Par jugement du 26 février 2020, le conseil de prud'hommes de Cergy-Pontoise a :
- dit qu'il n'y a pas discrimination syndicale à l'encontre de M. [C],
- dit que le licenciement de M. [C] repose bien sur une cause réelle et sérieuse,
- débouté M. [C] de l'ensemble de ses demandes,
- mis les entiers dépens de l'instance à la charge de M. [C].
Par déclaration adressée au greffe le 21 juillet 2020, M. [C] a interjeté appel de ce jugement.
Une ordonnance de clôture a été prononcée le 14 juin 2022.

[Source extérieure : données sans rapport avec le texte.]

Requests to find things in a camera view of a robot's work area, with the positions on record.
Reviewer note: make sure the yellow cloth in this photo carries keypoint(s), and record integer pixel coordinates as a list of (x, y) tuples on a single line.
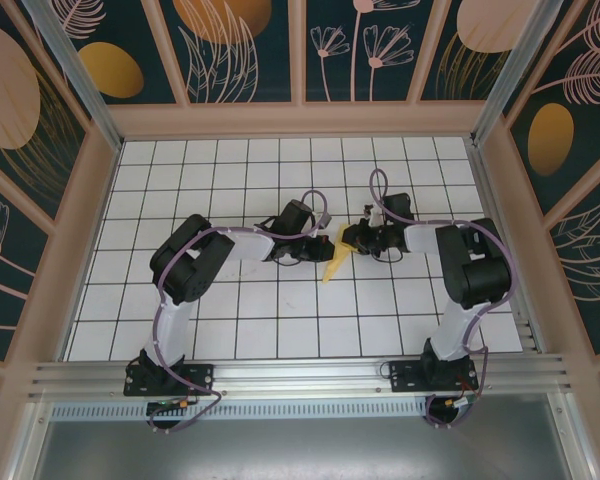
[(336, 262)]

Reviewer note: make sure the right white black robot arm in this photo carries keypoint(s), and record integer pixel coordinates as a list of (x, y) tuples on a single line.
[(475, 270)]

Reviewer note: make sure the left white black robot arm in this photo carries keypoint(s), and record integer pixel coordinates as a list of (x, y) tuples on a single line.
[(172, 330)]

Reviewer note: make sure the grey metal sheet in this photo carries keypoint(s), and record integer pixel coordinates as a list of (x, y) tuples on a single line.
[(300, 450)]

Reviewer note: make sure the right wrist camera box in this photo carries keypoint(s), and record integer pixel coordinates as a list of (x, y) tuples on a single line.
[(374, 217)]

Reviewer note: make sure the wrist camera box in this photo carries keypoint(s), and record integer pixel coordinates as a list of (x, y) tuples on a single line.
[(374, 217), (323, 219)]

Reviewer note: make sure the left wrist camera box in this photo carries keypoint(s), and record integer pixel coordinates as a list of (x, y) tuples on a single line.
[(323, 219)]

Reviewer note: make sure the aluminium side rail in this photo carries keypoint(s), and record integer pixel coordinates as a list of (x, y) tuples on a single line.
[(481, 170)]

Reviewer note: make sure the long aluminium mounting rail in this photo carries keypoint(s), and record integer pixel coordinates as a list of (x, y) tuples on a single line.
[(300, 375)]

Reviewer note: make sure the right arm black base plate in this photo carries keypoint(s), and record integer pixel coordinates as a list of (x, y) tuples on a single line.
[(405, 377)]

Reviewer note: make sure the aluminium corner post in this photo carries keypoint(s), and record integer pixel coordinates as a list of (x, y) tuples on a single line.
[(80, 85), (505, 75)]

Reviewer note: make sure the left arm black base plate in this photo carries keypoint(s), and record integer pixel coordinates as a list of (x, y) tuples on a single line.
[(200, 377)]

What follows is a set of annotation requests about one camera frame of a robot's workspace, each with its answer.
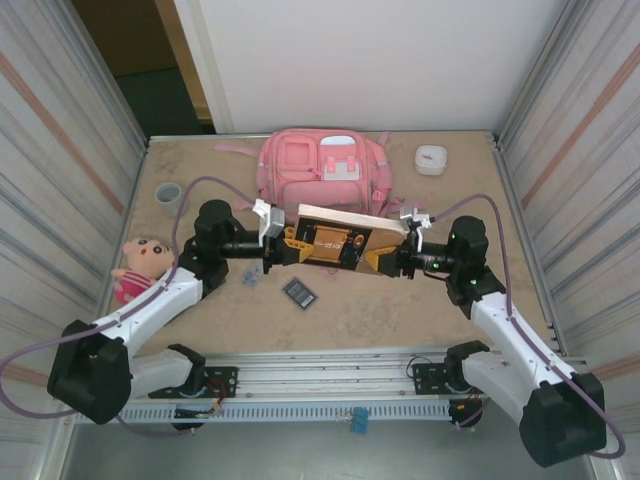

PRETENTIONS ET MOYENS DES PARTIES
Vu les dernières conclusions transmises par voie électronique le 21 octobre 2020, auxquelles il est renvoyé pour plus ample exposé des moyens et prétentions conformément à l'article 455 du code de procédure civile et aux termes desquelles M. [C] demande à la cour de :
- infirmer le jugement entrepris en toutes ses dispositions,
- fixer le salaire moyen brut à la somme de 2 893,33 euros brut,
sur la rupture du contrat de travail,
à titre principal,
- prononcer la nullité du licenciement,
- ordonner la remise en l'état du contrat de travail, à compter du prononcé de l'arrêt à intervenir sous astreinte de 100 euros par jour de retard et se réserver le pouvoir de liquider cette astreinte,
- ordonner le paiement de la totalité des salaires et accessoire depuis le 11 avril 2016, date de fin du préavis, sans aucune déduction, ainsi que toute autres sommes comme s'il n'avait jamais été licencié (notamment intéressement et participation),
- condamner la société Carglass à lui délivrer les fiches de salaire depuis avril 2016, en tenant compte des augmentations intervenues depuis, sous astreinte de 100 euros par jour de retard et se réserver le pouvoir de liquider cette astreinte, sauf à nommer tout expert qu'il plaira à la cour, avec mission de procéder au calcul des salaires dus, et mettre la provision de frais d'expertise à charge de la société,
- condamner la société Carglass à lui payer le salaire net résultant des fiches de salaire sus évoquées, sous astreinte de 100 euros par jour de retard et se réserver le pouvoir de liquider cette astreinte,
- condamner la société Carglass à lui payer la somme suivante à titre de provision :
. 140 000 euros de salaire net pour la période couverte par la nullité la rupture,
à titre subsidiaire,
- condamner la société Carglass à lui payer les sommes suivantes :
. 75 000 euros à titre d'indemnité pour licenciement sans cause réelle et sérieuse ( 6 mois minimum : L 1235-5 CT = 17 359,98 euros),
sur les autres demandes,
- condamner la société Carglass à lui payer les sommes suivantes :
. 15 000 euros à titre de dommages et intérêts pour entrave à l'activité syndicale,
. 15 000 euros à titre de dommages et intérêts pour discrimination syndicale,
. 10 000 euros à titre de dommages et intérêts pour préjudice moral,
. 3 000 euros au titre de l'article 700 du code de procédure civile,
- prononcer l'anatocisme.
Vu les dernières conclusions transmises par voie électronique le 20 janvier 2021, auxquelles il est renvoyé pour plus ample exposé des moyens et prétentions conformément à l'article 455 du code de procédure civile et aux termes desquelles la société Carglass demande à la cour de :
à titre principal,
- dire que la Cour n'est pas saisie et renvoyer M. [C] à se pourvoir ainsi qu'il en avisera,
subsidiairement,
- confirmer le jugement en toutes ses dispositions,
en tout état de cause,
- condamner M. [C] à lui verser les sommes de :
. 5 000 euros à titre de dommages et intérêts,
. 5 000 euros sur le fondement de l'article 700 code de procédure civile,
- condamner M. [C] en tous les dépens.
MOTIFS
Sur la régularité de la saisine de la cour d'appel
L'employeur fait valoir qu'au niveau de la Cour d'appel, la demande en justice a nécessairement pour objet la réformation/infirmation du jugement ou bien encore son annulation, qu'il appartient à l'appelant d'inscrire l'une de ces mentions dans l'acte qui saisit la cour, et qu'écrire, dans la déclaration d'appel, que certains des chefs du jugement sont « critiqués » ne saisit pas la juridiction du second degré.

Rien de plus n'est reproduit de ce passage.